Since schizophrenia and BD have been associated with decreased white matter^31,32 and ANK3 is highly expressed in this tissue, we wondered whether the rs1938526 risk variant could decrease white matter volume. According to these data, white matter volume does not seem a likely mechanism through which rs1938526 affects cognition or risk for psychotic illness. Future studies could verify if variation in ANK3 affects white matter integrity using diffusion tensor imaging.

Limitations

One important limitation of this study was the lack of genetic information on a control sample. It would have been informative to test whether variation in ANK3 would be associated with cognitive impairment and cortical thinning in controls in a similar manner as we observed in patients. Another limitation was the sample size. Carriers of the risk allele of rs1938526 made up only 15% of our sample, which is relatively small, especially for the brain structural analyses. Also significantly fewer ANK3 carriers had their cognition tested in their mother tongue; however, controlling for this factor had little impact on the effect of genotype.

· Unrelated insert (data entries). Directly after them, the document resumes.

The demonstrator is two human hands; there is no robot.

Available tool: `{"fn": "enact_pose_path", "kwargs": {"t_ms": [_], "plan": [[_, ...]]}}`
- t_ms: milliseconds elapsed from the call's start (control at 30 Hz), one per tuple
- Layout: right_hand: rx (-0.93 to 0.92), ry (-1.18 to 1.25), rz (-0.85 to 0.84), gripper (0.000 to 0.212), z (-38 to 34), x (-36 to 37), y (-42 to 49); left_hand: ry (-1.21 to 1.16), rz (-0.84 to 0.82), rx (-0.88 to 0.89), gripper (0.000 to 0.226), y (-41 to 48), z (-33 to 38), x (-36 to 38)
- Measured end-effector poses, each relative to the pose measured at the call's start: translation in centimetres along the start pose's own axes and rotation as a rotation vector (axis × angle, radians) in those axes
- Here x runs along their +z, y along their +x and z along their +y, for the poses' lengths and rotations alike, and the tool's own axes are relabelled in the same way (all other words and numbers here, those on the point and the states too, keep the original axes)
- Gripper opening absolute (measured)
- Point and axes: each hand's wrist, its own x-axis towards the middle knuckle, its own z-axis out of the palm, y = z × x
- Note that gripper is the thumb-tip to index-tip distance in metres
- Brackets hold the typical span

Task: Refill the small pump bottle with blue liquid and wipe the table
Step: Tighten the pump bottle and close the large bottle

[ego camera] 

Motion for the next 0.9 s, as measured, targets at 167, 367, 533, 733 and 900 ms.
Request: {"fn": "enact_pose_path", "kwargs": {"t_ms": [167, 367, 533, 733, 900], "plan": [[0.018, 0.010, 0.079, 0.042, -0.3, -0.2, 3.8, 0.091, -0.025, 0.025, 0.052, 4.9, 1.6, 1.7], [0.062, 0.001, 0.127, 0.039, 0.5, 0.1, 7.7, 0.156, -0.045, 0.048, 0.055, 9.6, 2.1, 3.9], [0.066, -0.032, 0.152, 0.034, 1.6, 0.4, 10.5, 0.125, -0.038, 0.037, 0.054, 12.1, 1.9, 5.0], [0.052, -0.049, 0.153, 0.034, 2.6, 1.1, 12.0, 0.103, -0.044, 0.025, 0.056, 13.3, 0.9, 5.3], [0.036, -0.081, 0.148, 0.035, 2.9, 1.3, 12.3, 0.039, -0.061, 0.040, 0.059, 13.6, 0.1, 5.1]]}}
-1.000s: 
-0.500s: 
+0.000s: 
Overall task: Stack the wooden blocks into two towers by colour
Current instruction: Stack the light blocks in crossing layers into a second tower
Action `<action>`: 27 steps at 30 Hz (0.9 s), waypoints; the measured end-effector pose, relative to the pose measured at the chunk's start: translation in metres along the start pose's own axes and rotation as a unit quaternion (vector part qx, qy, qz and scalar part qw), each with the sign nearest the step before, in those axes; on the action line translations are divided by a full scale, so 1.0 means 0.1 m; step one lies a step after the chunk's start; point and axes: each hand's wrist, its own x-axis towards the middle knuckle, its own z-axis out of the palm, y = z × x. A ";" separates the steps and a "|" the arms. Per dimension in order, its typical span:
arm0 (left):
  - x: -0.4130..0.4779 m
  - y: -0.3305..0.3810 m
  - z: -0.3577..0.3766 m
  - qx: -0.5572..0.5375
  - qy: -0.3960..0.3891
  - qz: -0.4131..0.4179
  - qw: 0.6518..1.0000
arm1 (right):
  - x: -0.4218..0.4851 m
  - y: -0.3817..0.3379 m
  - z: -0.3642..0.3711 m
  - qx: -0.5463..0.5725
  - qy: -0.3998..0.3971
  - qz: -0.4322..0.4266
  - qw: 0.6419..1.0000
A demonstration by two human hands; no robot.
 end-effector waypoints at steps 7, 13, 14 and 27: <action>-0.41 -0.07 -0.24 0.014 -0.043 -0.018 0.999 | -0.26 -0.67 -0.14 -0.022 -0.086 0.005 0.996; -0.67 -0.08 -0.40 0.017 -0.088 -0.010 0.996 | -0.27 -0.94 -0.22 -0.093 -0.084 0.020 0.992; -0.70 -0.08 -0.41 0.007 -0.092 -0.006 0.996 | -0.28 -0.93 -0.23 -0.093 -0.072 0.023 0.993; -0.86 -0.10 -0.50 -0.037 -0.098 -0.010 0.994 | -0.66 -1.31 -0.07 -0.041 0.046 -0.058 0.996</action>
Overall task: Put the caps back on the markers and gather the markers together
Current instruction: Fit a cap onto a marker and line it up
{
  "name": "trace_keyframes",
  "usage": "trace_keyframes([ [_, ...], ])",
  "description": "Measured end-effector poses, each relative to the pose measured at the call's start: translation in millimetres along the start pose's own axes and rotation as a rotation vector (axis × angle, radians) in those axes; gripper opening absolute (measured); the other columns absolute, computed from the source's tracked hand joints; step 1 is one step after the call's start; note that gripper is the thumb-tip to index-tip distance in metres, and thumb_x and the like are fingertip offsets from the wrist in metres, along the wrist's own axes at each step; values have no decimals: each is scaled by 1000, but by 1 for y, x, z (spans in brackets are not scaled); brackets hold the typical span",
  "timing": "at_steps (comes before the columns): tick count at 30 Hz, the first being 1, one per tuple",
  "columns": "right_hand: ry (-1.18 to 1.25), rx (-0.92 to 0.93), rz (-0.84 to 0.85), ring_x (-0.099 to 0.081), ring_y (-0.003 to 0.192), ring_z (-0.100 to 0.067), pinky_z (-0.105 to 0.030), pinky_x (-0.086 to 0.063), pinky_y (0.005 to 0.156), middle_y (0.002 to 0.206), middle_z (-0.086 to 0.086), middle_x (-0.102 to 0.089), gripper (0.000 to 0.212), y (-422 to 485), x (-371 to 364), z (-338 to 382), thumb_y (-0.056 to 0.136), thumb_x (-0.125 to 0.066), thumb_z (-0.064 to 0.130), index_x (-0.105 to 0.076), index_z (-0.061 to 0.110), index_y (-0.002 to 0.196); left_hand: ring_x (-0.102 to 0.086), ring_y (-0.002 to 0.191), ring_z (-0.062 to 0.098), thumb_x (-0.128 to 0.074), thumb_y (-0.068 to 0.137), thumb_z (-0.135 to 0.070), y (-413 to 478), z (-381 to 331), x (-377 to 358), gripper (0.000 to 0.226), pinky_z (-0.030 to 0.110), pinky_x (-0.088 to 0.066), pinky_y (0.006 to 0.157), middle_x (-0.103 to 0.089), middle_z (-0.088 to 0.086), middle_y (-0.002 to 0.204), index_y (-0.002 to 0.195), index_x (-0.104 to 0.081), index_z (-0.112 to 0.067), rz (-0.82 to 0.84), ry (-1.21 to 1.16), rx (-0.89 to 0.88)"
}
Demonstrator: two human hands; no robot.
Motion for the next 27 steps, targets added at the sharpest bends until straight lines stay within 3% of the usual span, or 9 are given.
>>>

These limitations are mitigated by several factors. First, ANK3 is a strong candidate gene implicated in BD and schizophrenia. Second, the role of this gene in axon physiology provides a plausible mechanism through which it could affect neurocognition and brain structure. Third, it was encouraging that our findings of reduced grey matter in ANK3 carriers were confirmed using 2 very different methods of analysis (cortical thickness and whole brain grey matter). Finally, although many studies examining the genetics of endophenotypes in psychiatric illness look only at healthy controls, there is a need to complement this literature with more studies examining these associations in clinical populations to ensure that variants are behaving in the same fashion in people who can be assumed to have a high degree of other risk factors and who actually have the disorder of interest, thus exposing the interplay between the effects of the SNP and the neural pathology of the disorder. It is possible that a variant associated with worse cognition in controls can be associated with better cognition in patients with schizophrenia.⁶⁸ In populations with chronic illness, studying the genetics of endophenotypes may have limited usefulness owing to numerous confounds, such as long-term exposure to the effects of illness and its associated morbidity (long-term use of psychotropic medication, social deprivation, metabolic disorders and prolonged substance use), which introduce heterogeneity and reduce the power of genetic association studies. Although it is more challenging to study patients within the restricted timeframe of an FEP, taking the trouble to do so may be necessary to minimize such confounds.

Conclusion

The G allele of rs1938526 located in ANK3 was associated with widespread cortical thinning and reduced cognitive performance across domains, but not with decreased white matter in patients with FEP. These findings suggest that cognitive deficits and cortical thinning could be mechanisms through which ANK3 confers risk for psychotic disorders, as observed in GWAS.